WHAT TO PRODUCE: Spot each line in the data below containing "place" and copy it.
··· THE RECORDS
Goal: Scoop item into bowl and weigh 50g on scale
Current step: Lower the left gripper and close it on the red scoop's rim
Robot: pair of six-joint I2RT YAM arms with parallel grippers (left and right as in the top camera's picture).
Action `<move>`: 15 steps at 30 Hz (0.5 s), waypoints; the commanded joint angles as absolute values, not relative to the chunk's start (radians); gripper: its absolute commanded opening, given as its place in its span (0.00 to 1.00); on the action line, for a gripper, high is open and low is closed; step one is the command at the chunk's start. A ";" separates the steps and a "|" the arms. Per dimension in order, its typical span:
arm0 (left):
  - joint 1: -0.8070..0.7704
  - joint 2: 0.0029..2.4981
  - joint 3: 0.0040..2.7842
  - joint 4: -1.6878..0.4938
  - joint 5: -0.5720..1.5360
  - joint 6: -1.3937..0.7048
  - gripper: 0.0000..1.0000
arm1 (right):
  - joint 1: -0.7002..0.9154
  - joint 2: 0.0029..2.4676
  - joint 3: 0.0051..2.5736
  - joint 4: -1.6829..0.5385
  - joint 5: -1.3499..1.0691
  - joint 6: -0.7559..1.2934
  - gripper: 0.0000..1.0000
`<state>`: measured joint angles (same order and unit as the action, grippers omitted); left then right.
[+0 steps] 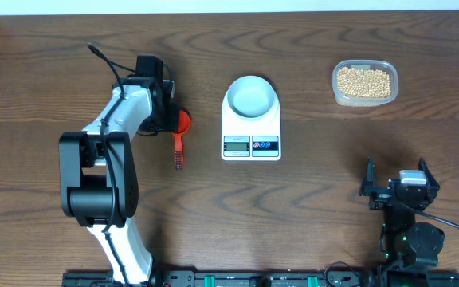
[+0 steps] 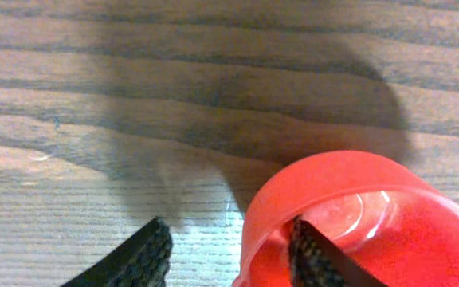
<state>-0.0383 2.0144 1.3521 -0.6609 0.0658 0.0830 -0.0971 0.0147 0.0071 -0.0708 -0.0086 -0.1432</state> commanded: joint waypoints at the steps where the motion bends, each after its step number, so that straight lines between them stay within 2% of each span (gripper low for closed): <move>1: -0.038 2.022 1.341 -0.664 0.067 0.089 0.45 | -0.106 0.010 0.006 -0.075 -0.014 -0.155 0.99; 9: -0.038 2.022 1.341 -0.664 0.067 0.089 0.32 | -0.106 0.010 0.006 -0.075 -0.014 -0.155 0.99; 15: -0.038 2.022 1.341 -0.664 0.067 0.090 0.28 | -0.106 0.010 0.006 -0.075 -0.014 -0.154 0.99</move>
<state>-0.0383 2.0144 1.3521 -0.6609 0.0658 0.0834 -0.0971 0.0147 0.0071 -0.0708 -0.0086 -0.1436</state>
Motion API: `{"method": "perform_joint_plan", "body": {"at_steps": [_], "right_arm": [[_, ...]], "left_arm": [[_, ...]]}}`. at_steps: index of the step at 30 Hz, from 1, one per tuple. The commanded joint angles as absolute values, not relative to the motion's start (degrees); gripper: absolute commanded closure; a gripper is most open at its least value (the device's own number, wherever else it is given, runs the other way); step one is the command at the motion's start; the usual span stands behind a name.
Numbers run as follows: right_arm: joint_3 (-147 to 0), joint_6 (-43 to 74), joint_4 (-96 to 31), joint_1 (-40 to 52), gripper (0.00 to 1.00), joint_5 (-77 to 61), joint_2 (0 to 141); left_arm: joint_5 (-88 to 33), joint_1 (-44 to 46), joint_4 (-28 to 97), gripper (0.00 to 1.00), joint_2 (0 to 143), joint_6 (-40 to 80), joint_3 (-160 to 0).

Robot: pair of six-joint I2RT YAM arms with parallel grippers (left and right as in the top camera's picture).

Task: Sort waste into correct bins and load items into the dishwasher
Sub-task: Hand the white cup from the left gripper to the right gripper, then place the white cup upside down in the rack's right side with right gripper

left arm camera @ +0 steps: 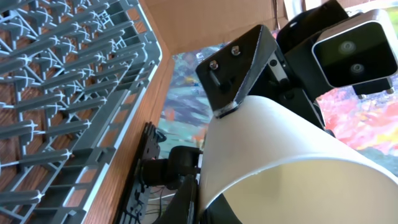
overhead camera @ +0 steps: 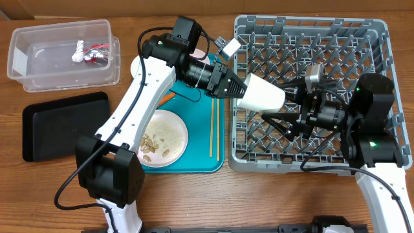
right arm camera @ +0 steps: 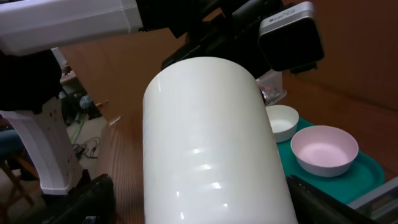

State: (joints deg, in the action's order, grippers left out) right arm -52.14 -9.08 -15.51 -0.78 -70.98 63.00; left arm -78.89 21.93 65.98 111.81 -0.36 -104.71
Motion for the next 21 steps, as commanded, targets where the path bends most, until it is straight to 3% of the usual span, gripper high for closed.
{"method": "perform_joint_plan", "body": {"at_steps": [1,7,14,19,21], "right_arm": [[-53.3,-9.5,-15.5,-0.2,0.13,-76.0,63.6],[-53.3,-9.5,-15.0,-0.2,0.26,-76.0,63.8],[-53.3,-9.5,-14.6,-0.2,0.33,-75.9,63.8],[-53.3,-8.9,-14.6,-0.2,0.39,-74.4,63.8],[-53.3,-6.4,-14.6,-0.2,0.39,-71.1,63.8]], "left_arm": [[-80.6,23.1,65.5,0.96,112.1,-0.6,-105.1],[-80.6,23.7,65.5,0.96,112.1,-0.6,-105.1],[-78.6,23.7,65.6,0.96,112.1,-0.6,-105.1],[-64.9,23.7,66.3,0.87,112.1,0.0,-105.1],[-57.9,23.1,66.2,0.89,112.0,2.2,-105.2]]}}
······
OUTPUT OF THE EXERCISE:
Action `<move>`: 15 steps at 30 Hz (0.5 s), waypoints; the commanded joint angles as absolute values, not relative to the chunk's start (radians); gripper: its absolute commanded opening, given as its place in its span (0.00 to 1.00); on the action line, for a gripper, high is open and low is closed; step one is the command at the chunk's start. A ";" separates the steps and a "|" the arms. Per dimension in order, its typical span:
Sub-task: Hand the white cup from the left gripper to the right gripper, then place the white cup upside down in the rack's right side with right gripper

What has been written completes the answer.